Au commencement, il n'y avait rien.
Rien du tout.
Et puis bon, à grandir dans une famille de mélomanes, et pour certains, musiciens, on finit par ne plus pouvoir s'en passer.
Aujourd'hui on peut me voir sur scène avec des chansons et tout, mais je n'ai pas toujours été comme ça. J'ai appris le piano. Déjà. Mes 9 ans de classique à l'Académie de Florennes m'ont appris 2 choses : la technique (que je maîtrise à merveille sauf quand on me regarde) et la deuxième chose… euh… je ne sais plus. Bref. Je développe par la suite et en autodidacte mon oreille (gauche) pour pouvoir jouer tout et n'importe quoi, qui passe à la radio. Je chante un peu aussi, mais sans vraiment oser.
Par un concours de circonstances, je m' inscris aux Ateliers Chansons de Bruxelles.

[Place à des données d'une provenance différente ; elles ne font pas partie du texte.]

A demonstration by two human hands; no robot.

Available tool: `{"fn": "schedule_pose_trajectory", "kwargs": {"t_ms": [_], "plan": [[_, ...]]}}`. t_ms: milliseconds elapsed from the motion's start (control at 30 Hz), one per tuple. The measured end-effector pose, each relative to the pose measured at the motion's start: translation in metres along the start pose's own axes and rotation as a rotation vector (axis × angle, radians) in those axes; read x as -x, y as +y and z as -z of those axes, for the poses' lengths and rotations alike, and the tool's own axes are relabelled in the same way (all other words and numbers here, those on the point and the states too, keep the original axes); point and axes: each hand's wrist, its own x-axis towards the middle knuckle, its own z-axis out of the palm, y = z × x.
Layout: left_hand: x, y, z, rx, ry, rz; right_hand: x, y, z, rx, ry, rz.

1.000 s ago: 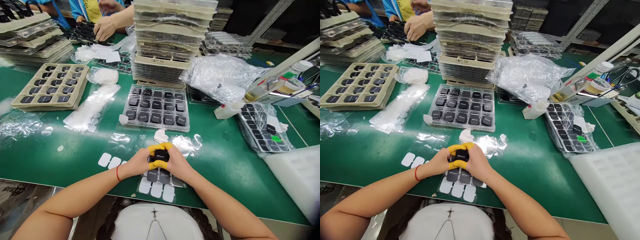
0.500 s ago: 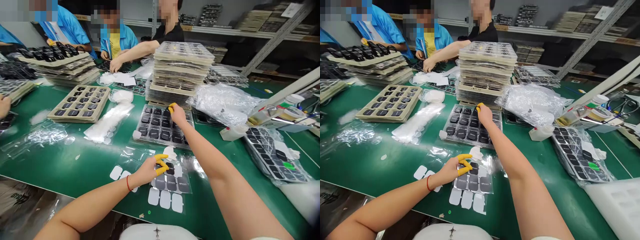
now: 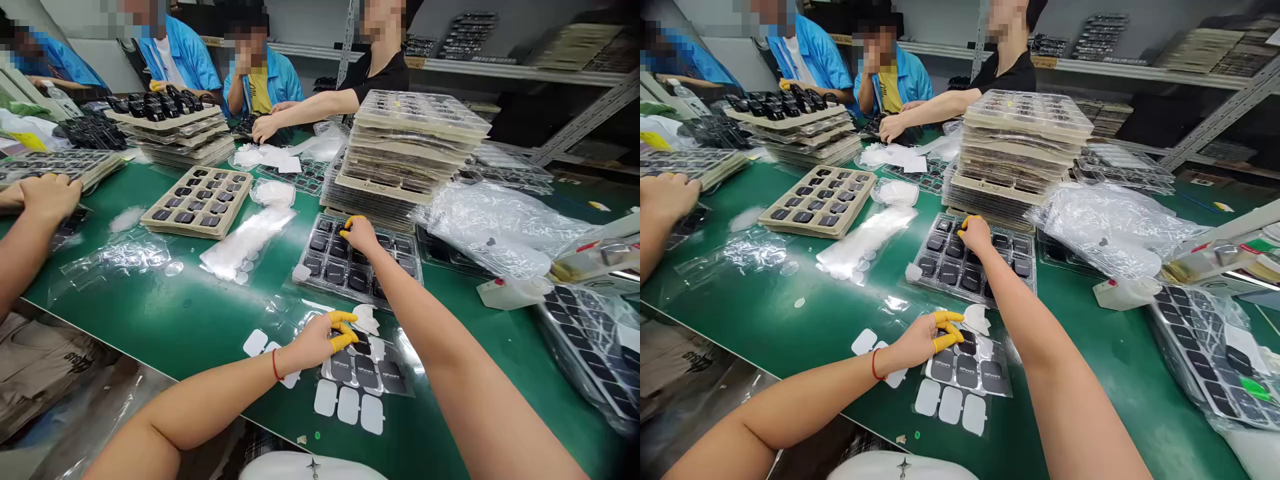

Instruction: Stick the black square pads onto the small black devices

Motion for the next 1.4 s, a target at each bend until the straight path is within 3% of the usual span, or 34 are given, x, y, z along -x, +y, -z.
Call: {"fn": "schedule_pose_trajectory", "kwargs": {"t_ms": [167, 233, 300, 400, 500, 567, 667, 733, 933, 1000, 1100, 1167, 1233, 1300, 1400], "plan": [[-0.002, 0.001, 0.000, 0.139, -0.015, 0.050, 0.036, -0.005, 0.024, -0.101, 0.067, 0.057], [-0.004, 0.000, 0.000, 0.237, -0.005, 0.058, 0.069, -0.008, 0.040, -0.168, 0.113, 0.118], [-0.006, -0.002, -0.002, 0.337, -0.011, 0.037, 0.116, -0.011, 0.054, -0.318, 0.133, 0.277], [-0.006, -0.005, -0.007, 0.477, -0.105, 0.000, 0.198, -0.012, 0.062, -0.443, -0.085, 0.462], [0.001, -0.004, -0.015, 0.366, -0.184, 0.004, 0.260, -0.005, 0.053, -0.457, -0.217, 0.430], [0.006, -0.003, -0.020, 0.171, -0.187, -0.025, 0.281, 0.003, 0.043, -0.568, -0.233, 0.321], [0.012, -0.004, -0.027, -0.046, -0.203, -0.052, 0.287, 0.012, 0.030, -0.833, -0.223, 0.049], [0.012, -0.006, -0.031, -0.115, -0.219, -0.046, 0.285, 0.012, 0.027, -0.870, -0.251, -0.036], [0.008, -0.010, -0.035, -0.042, -0.167, -0.033, 0.284, 0.018, 0.041, -0.533, -0.092, 0.243], [0.008, -0.008, -0.032, 0.014, -0.189, 0.048, 0.279, 0.034, 0.047, -0.418, -0.097, 0.150], [0.009, -0.005, -0.026, 0.080, -0.242, 0.134, 0.267, 0.054, 0.044, 0.009, -0.071, -0.036], [0.010, -0.003, -0.024, 0.109, -0.233, 0.120, 0.258, 0.055, 0.035, 0.199, -0.026, 0.026], [0.010, -0.002, -0.023, 0.113, -0.202, 0.082, 0.251, 0.049, 0.023, 0.173, -0.002, 0.162], [0.010, -0.002, -0.023, 0.074, -0.163, 0.060, 0.244, 0.041, 0.015, 0.090, -0.065, 0.234], [0.010, -0.003, -0.022, 0.020, -0.141, 0.095, 0.242, 0.034, 0.017, -0.051, -0.133, 0.160]]}}
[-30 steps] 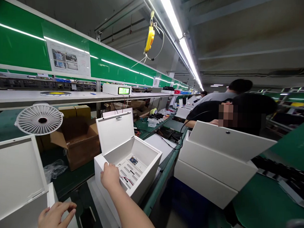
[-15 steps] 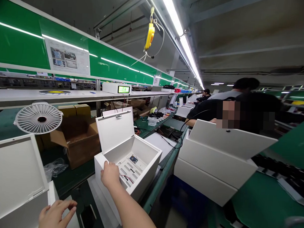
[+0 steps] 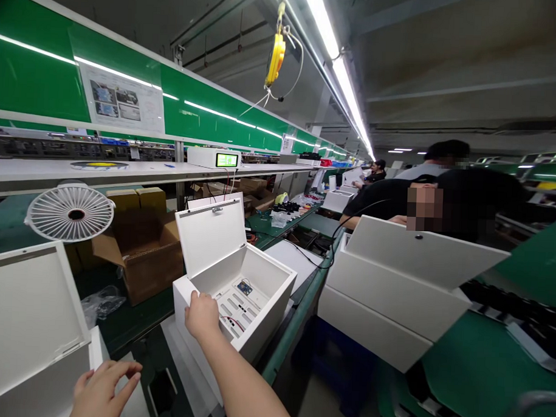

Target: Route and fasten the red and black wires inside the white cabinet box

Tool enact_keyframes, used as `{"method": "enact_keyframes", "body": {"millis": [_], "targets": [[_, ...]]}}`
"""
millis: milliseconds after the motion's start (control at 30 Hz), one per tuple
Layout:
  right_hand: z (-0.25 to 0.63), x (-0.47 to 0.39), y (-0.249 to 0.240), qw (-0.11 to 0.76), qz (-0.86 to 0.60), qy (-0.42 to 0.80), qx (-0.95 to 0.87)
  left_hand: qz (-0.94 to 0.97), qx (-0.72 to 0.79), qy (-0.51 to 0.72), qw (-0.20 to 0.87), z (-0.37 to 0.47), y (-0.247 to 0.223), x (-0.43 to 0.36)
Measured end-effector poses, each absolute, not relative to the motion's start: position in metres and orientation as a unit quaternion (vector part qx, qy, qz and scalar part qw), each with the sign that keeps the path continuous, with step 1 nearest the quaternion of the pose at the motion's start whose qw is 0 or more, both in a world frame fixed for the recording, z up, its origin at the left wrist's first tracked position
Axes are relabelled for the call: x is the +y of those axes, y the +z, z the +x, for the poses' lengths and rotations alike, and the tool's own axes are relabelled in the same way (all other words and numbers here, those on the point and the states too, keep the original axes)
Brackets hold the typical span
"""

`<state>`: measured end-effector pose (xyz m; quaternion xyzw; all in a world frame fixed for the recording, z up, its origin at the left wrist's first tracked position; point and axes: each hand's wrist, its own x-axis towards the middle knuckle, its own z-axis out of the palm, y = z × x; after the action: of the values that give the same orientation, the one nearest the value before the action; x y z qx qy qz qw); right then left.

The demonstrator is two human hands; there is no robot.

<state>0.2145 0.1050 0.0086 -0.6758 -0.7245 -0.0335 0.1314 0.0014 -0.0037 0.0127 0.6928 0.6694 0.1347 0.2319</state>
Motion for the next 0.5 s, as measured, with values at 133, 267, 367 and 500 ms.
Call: {"method": "enact_keyframes", "body": {"millis": [133,267,367,500], "targets": [[0.2143,0.1048,0.0089,0.135,-0.676,-0.038,-0.724,0.693,0.671,0.145,0.22,0.001,0.0099,-0.0036],[0.2148,0.1047,0.0094,0.132,-0.674,-0.037,-0.726,0.695,0.67,0.146,0.216,0.0017,0.0096,-0.0038],[0.2154,0.1047,0.0093,0.135,-0.669,-0.04,-0.73,0.693,0.67,0.142,0.225,0.0012,0.0106,-0.0029],[0.2157,0.1047,0.01,0.131,-0.667,-0.042,-0.733,0.695,0.669,0.137,0.226,-0.0027,0.0063,-0.0004]]}}
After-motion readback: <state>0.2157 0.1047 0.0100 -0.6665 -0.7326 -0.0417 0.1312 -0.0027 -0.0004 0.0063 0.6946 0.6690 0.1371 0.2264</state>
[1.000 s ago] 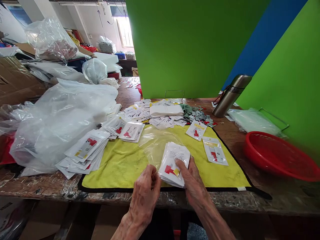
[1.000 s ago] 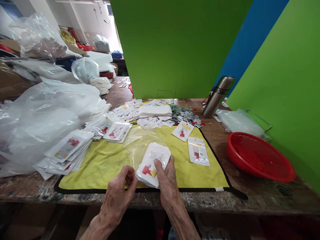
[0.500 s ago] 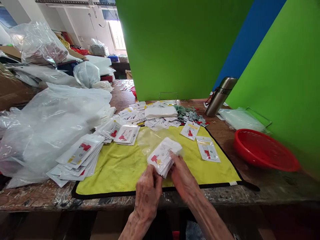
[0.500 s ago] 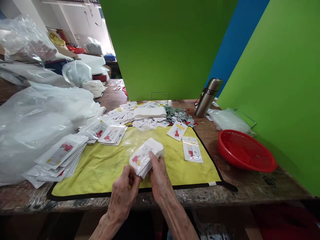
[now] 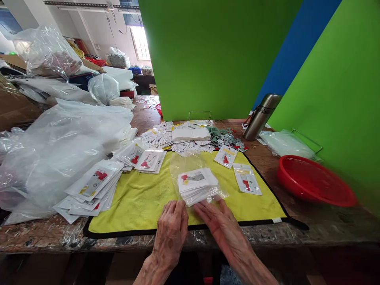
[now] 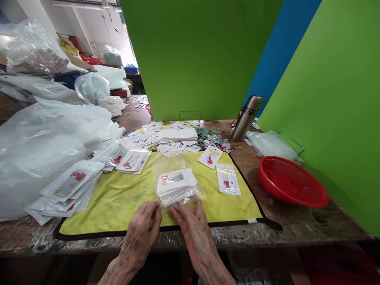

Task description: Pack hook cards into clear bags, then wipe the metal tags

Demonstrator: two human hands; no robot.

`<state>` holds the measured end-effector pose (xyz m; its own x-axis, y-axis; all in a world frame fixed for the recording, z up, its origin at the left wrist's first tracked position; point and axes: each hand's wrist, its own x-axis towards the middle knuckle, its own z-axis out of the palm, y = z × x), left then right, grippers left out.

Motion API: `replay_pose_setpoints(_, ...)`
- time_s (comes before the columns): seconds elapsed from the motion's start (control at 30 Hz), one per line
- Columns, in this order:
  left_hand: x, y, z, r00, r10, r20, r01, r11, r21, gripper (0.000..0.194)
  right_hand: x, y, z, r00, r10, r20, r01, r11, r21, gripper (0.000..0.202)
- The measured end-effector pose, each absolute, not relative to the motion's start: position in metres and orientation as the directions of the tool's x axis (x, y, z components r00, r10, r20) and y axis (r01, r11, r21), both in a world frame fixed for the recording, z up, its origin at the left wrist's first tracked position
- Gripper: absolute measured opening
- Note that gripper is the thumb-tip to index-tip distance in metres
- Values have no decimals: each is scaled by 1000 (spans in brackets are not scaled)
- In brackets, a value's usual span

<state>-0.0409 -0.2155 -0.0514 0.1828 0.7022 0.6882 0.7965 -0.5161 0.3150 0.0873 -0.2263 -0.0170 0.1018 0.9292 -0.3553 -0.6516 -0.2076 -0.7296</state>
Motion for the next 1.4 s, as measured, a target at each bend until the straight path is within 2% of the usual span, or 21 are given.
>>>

Et c'est là que je commence vraiment à chanter. 2 ans de cours de technique et d'interprétation mais surtout de mise en confiance et d'encouragement me permettent de faire ma première scène, le 30 novembre 2001, à la Soupape, en première partie de Marie-Sophie Talbot.
Suite à cet immense succès (les gens ont applaudi), je me suis lancé dans le vif du sujet en participant à la Biennale de la Chanson française en 2002. J'ai terminé deuxième. Suite à cet immense succès (les gens ont applaudi , mais il y en avait un peu plus), je commence à tourner et mon répertoire commence à s'étoffer. J'obtiens le prix Coup de cœur à Mars en Chansons à Charleroi en 2003 et je participe aux Francofolies la même année. Suite à cet immense succès (les gens ont applaudi et un monsieur au fond a hurlé bravo), je continue mon bonhomme de chemin dans la chanson et dans la composition avec pour but toujours plus de scènes et pourquoi pas un album.
Pour le moment, je fais plein de premières parties d'artistes très connus tels que Maurane (et oui), Alain Chamfort (si si), Bénabar (tralalalalère), Philippe Lafontaine (rien que ça !), Juliette, Romain Didier, Nilda Fernandez, Pierre Vassiliu, et tant d'autres…
Que dire de plus sinon que je suis bien content de faire de la chanson parce que là je suis vraiment moi.